В самом начале, когда такое стало со мной происходить, мне даже казалось это всего только сны. Но с течением времени я понял, это нечто иное, а именно выход сознания и его странствие в определенное место Галактики Вышень. Точнее я путешествовал по ближайшей к Солнечной, системе Паньгу, которая принадлежала высокоразвитой расе коредейвов. В основном отправляясь в вояж на планету Невель. Сии занимательные, удивительные странствия обогатили меня как человека, наполнили знаниями мой мозг, вряд ли диэнцефалон. Условно говоря, о сознание я так предполагал, ибо исходил из знаний, оные приобрел от коредейвов полагающих, что создание тройственно, а именно обладает телом, органом центральной нервной системы, диэнцефалоном, и сознанием. Особым живым организмом, замкнутом в грудной клетке, либо возле центрального органа кровеносной системы, либо будучи им и тогда имеющего название грудное черево. В функциях сознания, как полагали коредейвы, находилась личность созданий, повелевающая ощущениями, мышлением и чувствами на уровне выбора. Впрочем, толкуя о малоразвитых расах и людях (к которым я относился), они считали данных существ двойственными, обладающими всего только мозгом и телом.
В моем случае, можно было бы предположить, что я не обладаю мозгом. Ибо вряд ли столь вещественный главный орган центральной нервной системы мог перемещаться, уж я не говорю о своем теле и вовсе. Порой я думал, что, быть, может, отношусь к высокоразвитым расам и попал на Землю каким-то случайным образом. Но потом я смотрел на свое отражение в речной воде и ощущал глупость того размышления. Уж таким я был уродом, в самом деле. И это несмотря на то, что коредейвы обладали, супротив человеческого вида, также своеобразной внешностью. Относительно сознания я так еще полагал, ибо мое пребывание на Невель коредейвы не примечали.
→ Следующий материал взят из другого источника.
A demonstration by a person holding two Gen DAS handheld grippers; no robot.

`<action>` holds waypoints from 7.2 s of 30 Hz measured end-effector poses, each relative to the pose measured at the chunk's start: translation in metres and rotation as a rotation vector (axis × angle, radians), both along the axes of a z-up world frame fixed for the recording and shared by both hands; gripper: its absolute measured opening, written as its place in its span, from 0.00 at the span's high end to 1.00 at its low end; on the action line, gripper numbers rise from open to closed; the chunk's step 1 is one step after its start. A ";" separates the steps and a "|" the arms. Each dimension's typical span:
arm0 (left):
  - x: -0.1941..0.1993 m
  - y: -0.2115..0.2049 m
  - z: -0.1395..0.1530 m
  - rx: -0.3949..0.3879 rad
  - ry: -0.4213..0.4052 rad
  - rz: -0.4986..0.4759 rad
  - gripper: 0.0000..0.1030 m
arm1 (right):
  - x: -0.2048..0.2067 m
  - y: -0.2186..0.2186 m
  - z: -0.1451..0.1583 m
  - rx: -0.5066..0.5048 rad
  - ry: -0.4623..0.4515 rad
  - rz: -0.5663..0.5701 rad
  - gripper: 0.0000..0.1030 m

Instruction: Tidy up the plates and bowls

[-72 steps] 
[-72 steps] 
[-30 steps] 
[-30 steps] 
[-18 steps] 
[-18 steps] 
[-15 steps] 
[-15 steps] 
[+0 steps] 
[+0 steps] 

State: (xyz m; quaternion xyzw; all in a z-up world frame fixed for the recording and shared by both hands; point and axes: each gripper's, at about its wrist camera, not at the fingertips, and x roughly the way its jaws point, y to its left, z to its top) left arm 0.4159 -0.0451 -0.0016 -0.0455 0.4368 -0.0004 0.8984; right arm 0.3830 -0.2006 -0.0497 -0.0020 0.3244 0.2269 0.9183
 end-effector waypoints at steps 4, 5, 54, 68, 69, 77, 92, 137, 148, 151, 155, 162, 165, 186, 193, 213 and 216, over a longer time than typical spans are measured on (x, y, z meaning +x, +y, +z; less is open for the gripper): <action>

Ступая по траве, я не приминал ее, касаясь вещей, не мог их сдвинуть, хотя и ощущал их тепло, или холод, мягкость, жесткость, точнее даже их вещественность.
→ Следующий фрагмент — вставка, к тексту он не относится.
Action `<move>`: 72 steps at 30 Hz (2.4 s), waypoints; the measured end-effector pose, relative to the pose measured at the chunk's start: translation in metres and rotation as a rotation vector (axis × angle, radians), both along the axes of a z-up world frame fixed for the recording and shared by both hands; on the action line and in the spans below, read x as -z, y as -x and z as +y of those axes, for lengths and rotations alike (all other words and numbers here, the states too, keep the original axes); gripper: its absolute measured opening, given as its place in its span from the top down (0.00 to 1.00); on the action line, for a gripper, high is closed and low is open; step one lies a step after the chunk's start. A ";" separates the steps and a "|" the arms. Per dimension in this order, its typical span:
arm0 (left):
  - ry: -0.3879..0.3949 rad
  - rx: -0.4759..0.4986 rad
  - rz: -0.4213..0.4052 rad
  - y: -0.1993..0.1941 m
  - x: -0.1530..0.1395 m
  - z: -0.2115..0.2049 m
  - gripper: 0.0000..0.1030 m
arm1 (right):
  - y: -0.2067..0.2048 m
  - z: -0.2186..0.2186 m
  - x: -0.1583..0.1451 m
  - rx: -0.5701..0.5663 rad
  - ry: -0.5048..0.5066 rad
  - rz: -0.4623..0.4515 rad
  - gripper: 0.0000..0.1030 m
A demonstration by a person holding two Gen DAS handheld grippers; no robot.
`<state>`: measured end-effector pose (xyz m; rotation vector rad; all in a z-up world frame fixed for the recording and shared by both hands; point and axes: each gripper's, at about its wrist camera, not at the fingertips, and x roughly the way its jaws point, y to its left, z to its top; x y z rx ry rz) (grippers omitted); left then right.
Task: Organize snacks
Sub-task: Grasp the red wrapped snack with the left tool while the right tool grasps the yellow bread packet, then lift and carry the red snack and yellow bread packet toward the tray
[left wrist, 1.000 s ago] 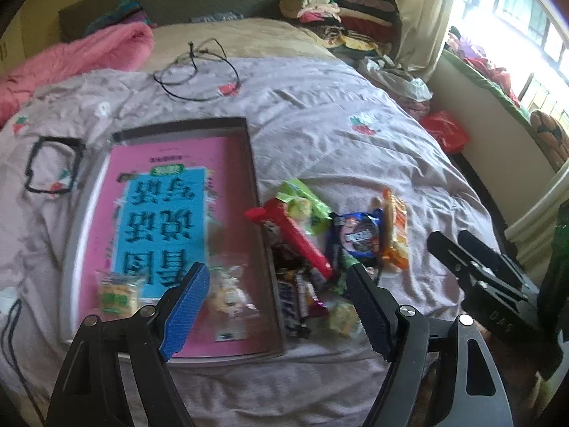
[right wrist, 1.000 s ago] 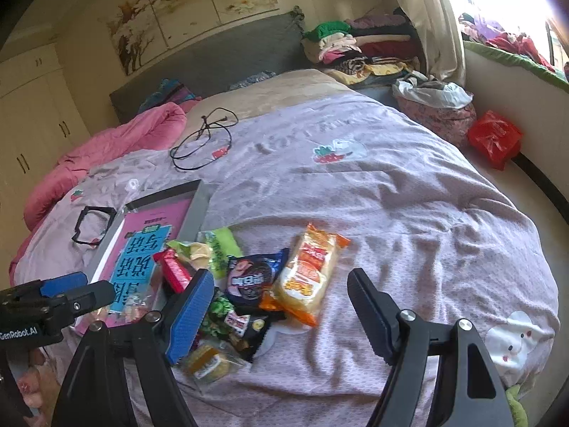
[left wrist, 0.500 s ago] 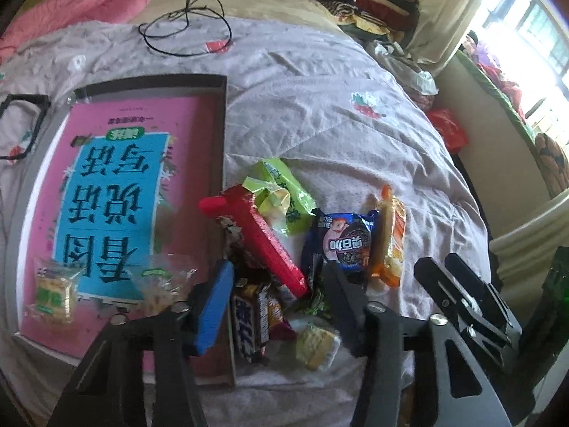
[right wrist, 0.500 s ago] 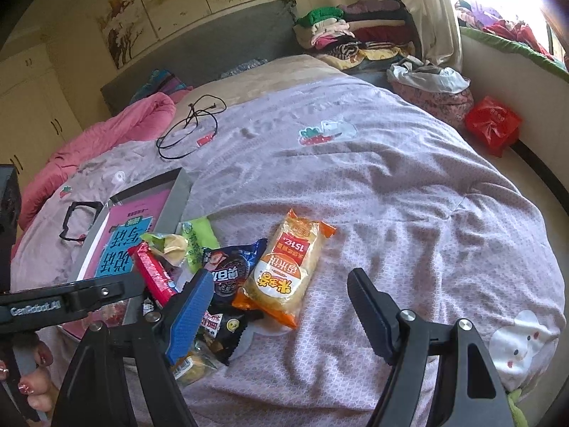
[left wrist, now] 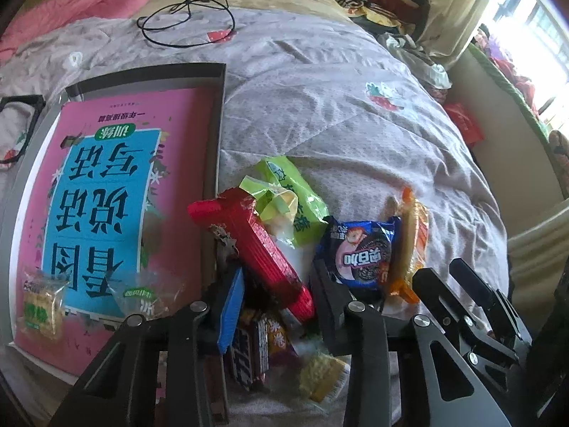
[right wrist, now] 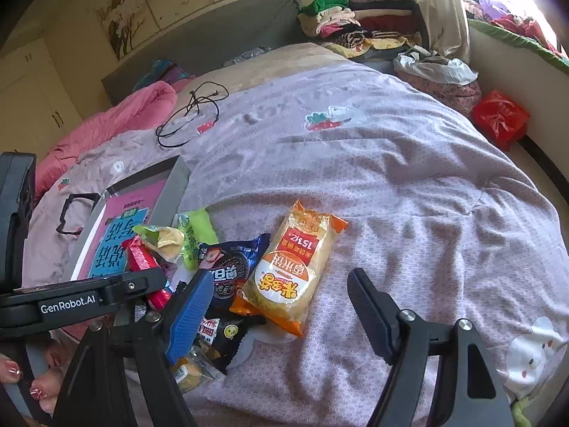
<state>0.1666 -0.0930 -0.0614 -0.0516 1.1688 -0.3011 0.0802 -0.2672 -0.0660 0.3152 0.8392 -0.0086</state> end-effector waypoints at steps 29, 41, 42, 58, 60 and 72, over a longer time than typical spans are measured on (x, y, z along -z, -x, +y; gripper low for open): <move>-0.090 0.014 -0.079 -0.002 0.003 -0.015 0.83 | -0.023 -0.017 0.026 0.007 -0.096 0.053 0.62; -0.039 0.049 -0.129 0.018 -0.025 -0.003 0.85 | -0.002 -0.007 -0.004 -0.032 -0.060 -0.071 0.63; -0.038 0.049 -0.135 0.020 -0.028 -0.002 0.85 | -0.001 -0.004 -0.006 -0.043 -0.053 -0.080 0.63; -0.013 -0.011 -0.200 0.034 -0.065 0.051 0.86 | 0.018 0.062 -0.035 -0.215 0.004 -0.174 0.63; -0.013 -0.020 -0.204 0.036 -0.066 0.056 0.86 | 0.019 0.072 -0.038 -0.237 0.006 -0.179 0.63; -0.015 -0.071 -0.206 0.042 -0.069 0.097 0.86 | 0.023 0.120 -0.047 -0.327 0.028 -0.190 0.63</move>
Однозначно, эти путешествия начались у меня после смерти родителей, и вероятно, как благо. Ибо не знаю, как тогда меня восприняли мои родственники, лысого, плешивого, да еще и припадочного. Скорей всего, забили камнями, как поступали со всеми больными, дабы не плодить дальнейшее развитие заболеваний. И то благо, что в свой срок мою мать, больную и беременную мной, всего только изгнали, и лишь потому как она была женой старшего в поселении, моего отца.
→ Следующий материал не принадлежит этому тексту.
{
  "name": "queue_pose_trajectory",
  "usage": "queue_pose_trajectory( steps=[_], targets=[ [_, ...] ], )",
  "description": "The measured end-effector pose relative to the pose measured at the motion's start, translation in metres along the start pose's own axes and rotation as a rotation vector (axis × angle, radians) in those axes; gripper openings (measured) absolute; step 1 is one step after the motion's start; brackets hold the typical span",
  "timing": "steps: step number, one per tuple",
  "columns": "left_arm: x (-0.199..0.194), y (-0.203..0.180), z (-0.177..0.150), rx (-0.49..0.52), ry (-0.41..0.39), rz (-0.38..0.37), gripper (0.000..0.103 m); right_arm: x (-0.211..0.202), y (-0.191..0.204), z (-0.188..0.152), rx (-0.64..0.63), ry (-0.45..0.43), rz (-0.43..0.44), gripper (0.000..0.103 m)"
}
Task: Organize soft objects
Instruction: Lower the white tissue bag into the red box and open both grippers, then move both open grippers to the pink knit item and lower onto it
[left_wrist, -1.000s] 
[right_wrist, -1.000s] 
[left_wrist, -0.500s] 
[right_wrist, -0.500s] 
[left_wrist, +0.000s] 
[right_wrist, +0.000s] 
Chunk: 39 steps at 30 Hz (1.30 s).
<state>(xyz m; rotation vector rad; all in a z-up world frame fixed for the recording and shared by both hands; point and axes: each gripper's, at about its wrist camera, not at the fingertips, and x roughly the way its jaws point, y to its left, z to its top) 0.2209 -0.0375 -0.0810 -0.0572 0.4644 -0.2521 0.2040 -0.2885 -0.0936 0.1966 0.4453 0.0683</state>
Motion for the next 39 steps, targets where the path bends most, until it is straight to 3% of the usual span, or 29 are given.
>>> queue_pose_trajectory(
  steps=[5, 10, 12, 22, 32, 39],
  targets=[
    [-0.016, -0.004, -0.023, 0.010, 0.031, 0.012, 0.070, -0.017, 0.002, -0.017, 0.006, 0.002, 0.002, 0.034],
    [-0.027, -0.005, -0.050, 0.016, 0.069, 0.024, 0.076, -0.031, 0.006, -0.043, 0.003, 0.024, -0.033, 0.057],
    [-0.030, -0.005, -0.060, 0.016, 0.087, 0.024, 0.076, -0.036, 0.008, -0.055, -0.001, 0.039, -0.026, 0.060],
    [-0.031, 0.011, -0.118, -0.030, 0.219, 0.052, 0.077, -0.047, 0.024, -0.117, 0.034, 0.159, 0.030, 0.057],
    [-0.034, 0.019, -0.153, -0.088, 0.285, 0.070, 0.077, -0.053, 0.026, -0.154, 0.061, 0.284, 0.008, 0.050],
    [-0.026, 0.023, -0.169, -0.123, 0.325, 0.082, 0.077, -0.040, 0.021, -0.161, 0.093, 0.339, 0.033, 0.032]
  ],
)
Во время путешествий я находился на Невель не замеченным, а передвигаясь, ощутимо, обладал телом, только не земным, а иным. Оно опять же имело руки, ноги, туловище и голову, с тем в нем отсутствовал костяк и кожа, которые составляло сияющее перламутрово-серебристое плотное вещество, словно собранное из длинных тончайших нитей повернутых относительно друг друга, таким побытом, что они образовывали из себя кристаллические спирали. И хотя само вещество, как и кристаллические спирали, казались жидкими, они формировали достаточно прочный каркас моего тела али сознания.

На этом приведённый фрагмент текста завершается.